**INFORMATION SHOWN**
════

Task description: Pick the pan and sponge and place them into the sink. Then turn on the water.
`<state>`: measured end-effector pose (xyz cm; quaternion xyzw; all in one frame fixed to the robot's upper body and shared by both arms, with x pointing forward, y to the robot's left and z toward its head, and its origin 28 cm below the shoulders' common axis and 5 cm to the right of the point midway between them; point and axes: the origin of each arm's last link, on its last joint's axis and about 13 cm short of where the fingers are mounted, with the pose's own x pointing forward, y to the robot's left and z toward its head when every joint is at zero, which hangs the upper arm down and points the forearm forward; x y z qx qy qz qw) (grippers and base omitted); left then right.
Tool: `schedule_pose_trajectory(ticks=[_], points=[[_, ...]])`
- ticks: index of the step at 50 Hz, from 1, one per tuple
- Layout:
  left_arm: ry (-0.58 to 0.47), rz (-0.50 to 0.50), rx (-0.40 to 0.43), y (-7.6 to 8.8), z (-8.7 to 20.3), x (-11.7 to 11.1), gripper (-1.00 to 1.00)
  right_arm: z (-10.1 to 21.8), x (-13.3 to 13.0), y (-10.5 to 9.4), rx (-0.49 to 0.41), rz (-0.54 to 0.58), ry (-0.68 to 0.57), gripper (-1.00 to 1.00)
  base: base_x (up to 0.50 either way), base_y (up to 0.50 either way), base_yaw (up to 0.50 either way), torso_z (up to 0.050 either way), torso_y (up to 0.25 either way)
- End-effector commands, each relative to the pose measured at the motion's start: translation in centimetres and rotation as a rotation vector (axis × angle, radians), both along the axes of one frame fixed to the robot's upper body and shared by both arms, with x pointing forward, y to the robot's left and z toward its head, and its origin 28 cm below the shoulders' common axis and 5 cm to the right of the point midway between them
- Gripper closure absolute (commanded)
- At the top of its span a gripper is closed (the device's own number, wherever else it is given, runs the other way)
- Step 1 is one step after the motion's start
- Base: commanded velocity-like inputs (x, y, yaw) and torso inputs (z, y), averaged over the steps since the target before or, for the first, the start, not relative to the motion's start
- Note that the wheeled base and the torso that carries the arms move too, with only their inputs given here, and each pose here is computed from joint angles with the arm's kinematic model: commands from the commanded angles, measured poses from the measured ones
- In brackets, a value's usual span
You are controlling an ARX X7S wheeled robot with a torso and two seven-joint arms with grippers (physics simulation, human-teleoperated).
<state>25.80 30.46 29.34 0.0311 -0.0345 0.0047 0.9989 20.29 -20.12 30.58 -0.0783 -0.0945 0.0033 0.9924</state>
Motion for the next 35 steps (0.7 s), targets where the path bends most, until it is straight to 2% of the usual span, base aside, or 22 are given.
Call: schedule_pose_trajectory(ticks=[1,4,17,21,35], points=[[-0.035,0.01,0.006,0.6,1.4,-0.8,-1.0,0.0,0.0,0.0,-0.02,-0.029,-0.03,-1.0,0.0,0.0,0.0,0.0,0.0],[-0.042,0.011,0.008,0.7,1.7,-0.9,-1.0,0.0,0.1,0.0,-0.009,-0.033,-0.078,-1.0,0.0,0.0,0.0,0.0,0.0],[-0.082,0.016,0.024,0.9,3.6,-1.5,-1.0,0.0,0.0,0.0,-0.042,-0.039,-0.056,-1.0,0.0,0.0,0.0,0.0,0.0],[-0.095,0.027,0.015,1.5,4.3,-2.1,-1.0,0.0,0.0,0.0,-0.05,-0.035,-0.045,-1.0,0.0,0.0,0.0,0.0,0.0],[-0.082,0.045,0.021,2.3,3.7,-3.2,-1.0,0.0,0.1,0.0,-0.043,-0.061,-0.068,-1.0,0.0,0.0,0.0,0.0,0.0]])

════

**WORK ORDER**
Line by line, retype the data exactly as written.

**SOLUTION TO THIS TASK**
Task description: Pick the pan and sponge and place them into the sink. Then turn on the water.
`<state>`: measured end-effector pose (xyz cm; quaternion xyzw; all in one frame fixed to the robot's upper body and shared by both arms, with x pointing forward, y to the robot's left and z toward its head, and its origin 28 cm below the shoulders' common axis and 5 cm to the right of the point midway between them; point and axes: the origin of each arm's last link, on its last joint's axis and about 13 cm short of where the fingers are mounted, with the pose's own x pointing forward, y to the robot's left and z toward its head when every joint is at zero, which hangs the upper arm down and points the forearm forward; x y z qx qy qz qw) (grippers and base omitted); left then right.
Tool: `schedule_pose_trajectory(ticks=[_], points=[[_, ...]])`
- ticks: index of the step at 50 Hz, from 1, one per tuple
- Layout:
  left_arm: ry (-0.58 to 0.47), rz (-0.50 to 0.50), rx (-0.40 to 0.43), y (-7.6 to 8.8), z (-8.7 to 20.3), x (-11.7 to 11.1), gripper (-1.00 to 1.00)
  right_arm: z (-10.1 to 21.8), x (-13.3 to 13.0), y (-10.5 to 9.4), rx (-0.49 to 0.41), rz (-0.54 to 0.58), ry (-0.68 to 0.57), gripper (-1.00 to 1.00)
  base: base_x (up to 0.50 either way), base_y (up to 0.50 either way), base_yaw (up to 0.50 either way), torso_z (up to 0.050 either way), torso_y (up to 0.25 either way)
- End-effector commands, each relative to the pose measured at the motion's start: translation in centimetres and rotation as a rotation vector (axis × angle, radians), both along the axes of one frame fixed to the robot's upper body and shared by both arms, with x pointing forward, y to the robot's left and z toward its head, and its origin 28 cm below the shoulders' common axis and 5 cm to the right of the point midway between them
- Gripper closure absolute (commanded)
- At the top of its span a gripper is closed (the device's own number, wherever else it is given, runs the other way)
- Step 1 is one step after the motion's start
- Base: commanded velocity-like inputs (x, y, yaw) and torso inputs (z, y), averaged over the steps since the target before or, for the first, the start, not relative to the motion's start
- Note that the wheeled base and the torso that carries the arms move too, with only their inputs given here, and each pose here is computed from joint angles with the arm's kinematic model: commands from the commanded angles, measured poses from the measured ones
- In brackets, a value's usual span
You are controlling an ARX X7S wheeled robot with a torso and two seven-joint arms with grippers (physics simulation, human-teleoperated).
<state>25.80 30.46 29.34 0.0311 -0.0345 0.0047 0.9989 20.29 -20.12 30.58 -0.0783 -0.0945 0.0033 0.9924</state>
Motion for the next 35 steps (0.7 s), targets where the path bends most, until it is straight to 2% of the usual span, base aside, or 22 are given.
Call: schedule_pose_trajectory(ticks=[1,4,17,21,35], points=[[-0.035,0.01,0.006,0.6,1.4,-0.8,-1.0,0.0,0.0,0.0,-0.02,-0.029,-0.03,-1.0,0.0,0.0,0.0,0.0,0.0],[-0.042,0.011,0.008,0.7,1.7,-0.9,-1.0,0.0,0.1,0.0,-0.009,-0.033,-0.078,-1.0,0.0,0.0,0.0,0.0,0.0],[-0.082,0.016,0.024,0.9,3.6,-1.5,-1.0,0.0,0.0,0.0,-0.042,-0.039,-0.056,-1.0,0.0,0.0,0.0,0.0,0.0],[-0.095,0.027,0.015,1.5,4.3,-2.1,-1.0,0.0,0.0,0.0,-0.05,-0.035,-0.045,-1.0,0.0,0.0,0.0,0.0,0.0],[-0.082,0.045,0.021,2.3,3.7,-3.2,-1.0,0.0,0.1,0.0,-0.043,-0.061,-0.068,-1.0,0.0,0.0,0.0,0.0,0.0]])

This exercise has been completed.